Existing open-ended programming exercises rely on test-case-based automated grading, which fails to provide feedback on students’ problem-solving plans—such as divide-and-conquer or traversal strategies—especially when submitted code contains syntax errors. Method: This paper introduces the first large language model (LLM)-based approach for programming plan recognition, capable of inferring high-level, abstract solution logic from syntactically erroneous code. We employ plan-pattern-oriented prompt engineering and fine-tune GPT-4o-mini to explicitly recover implicit planning structures. Contribution/Results: Our method achieves plan recognition accuracy comparable to GPT-4o while significantly outperforming traditional static analysis baselines. It enables lightweight, real-time pedagogical feedback, advancing LLM applications in programming education from the “code execution layer” to the “cognitive planning layer.” This bridges a critical gap in formative assessment of computational thinking and strategic reasoning.

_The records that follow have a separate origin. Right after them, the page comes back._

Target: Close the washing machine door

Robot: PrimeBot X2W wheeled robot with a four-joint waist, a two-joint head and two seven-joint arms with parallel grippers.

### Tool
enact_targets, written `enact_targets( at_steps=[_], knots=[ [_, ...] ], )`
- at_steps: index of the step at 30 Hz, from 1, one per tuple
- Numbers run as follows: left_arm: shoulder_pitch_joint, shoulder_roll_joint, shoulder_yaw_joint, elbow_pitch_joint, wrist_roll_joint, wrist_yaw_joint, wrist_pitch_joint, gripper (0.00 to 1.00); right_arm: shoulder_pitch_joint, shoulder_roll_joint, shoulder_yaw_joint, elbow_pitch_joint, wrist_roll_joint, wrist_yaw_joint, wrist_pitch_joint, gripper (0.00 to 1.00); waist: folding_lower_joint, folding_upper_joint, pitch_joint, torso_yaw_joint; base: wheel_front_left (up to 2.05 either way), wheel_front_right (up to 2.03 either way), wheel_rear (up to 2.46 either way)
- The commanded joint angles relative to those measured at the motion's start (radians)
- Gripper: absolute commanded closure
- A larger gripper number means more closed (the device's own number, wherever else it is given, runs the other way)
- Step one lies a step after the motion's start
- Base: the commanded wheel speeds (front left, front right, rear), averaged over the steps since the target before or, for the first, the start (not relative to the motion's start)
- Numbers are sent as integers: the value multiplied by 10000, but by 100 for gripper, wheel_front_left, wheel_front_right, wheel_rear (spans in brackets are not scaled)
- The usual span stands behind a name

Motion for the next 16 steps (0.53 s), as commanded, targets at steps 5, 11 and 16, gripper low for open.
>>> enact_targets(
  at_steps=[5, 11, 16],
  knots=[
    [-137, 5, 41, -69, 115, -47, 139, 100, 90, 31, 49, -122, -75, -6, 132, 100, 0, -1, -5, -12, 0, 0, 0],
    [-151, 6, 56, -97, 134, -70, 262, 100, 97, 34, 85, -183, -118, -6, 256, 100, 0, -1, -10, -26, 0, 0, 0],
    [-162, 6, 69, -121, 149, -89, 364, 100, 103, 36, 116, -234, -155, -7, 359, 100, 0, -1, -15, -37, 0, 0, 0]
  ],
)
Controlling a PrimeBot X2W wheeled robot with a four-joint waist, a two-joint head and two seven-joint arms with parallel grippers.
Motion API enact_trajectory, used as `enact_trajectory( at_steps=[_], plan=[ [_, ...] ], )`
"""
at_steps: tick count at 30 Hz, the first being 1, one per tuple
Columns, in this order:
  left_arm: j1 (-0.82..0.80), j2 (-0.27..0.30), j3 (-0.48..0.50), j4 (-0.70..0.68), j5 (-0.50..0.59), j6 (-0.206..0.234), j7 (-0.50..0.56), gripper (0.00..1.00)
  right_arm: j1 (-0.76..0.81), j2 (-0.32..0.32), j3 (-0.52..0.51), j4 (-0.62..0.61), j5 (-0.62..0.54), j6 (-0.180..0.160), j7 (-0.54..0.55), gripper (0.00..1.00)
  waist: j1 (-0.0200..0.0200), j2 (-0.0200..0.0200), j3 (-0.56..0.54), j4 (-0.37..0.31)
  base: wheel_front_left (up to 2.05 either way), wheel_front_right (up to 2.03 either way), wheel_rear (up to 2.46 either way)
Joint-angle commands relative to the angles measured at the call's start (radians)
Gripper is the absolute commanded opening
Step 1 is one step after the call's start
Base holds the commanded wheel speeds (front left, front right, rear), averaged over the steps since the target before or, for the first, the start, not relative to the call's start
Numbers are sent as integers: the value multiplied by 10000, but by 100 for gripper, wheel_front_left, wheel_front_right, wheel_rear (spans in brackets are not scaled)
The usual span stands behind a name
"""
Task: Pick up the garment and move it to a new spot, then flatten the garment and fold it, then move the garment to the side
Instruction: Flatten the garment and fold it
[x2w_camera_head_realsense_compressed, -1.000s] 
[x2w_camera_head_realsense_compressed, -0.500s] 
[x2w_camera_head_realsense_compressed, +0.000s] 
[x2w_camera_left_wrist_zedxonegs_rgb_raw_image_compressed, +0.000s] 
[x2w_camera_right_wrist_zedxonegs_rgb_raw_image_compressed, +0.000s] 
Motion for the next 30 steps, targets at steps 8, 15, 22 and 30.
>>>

To complete an open-ended programming exercise, students need to both plan a high-level solution and implement it using the appropriate syntax. However, these problems are often autograded on the correctness of the final submission through test cases, and students cannot get feedback on their planning process. Large language models (LLM) may be able to generate this feedback by detecting the overall code structure even for submissions with syntax errors. To this end, we propose an approach that detects which high-level goals and patterns (i.e. programming plans) exist in a student program with LLMs. We show that both the full GPT-4o model and a small variant (GPT-4o-mini) can detect these plans with remarkable accuracy, outperforming baselines inspired by conventional approaches to code analysis. We further show that the smaller, cost-effective variant (GPT-4o-mini) achieves results on par with state-of-the-art (GPT-4o) after fine-tuning, creating promising implications for smaller models for real-time grading. These smaller models can be incorporated into autograders for open-ended code-writing exercises to provide feedback for students' implicit planning skills, even when their program is syntactically incorrect. Furthermore, LLMs may be useful in providing feedback for problems in other domains where students start with a set of high-level solution steps and iteratively compute the output, such as math and physics problems.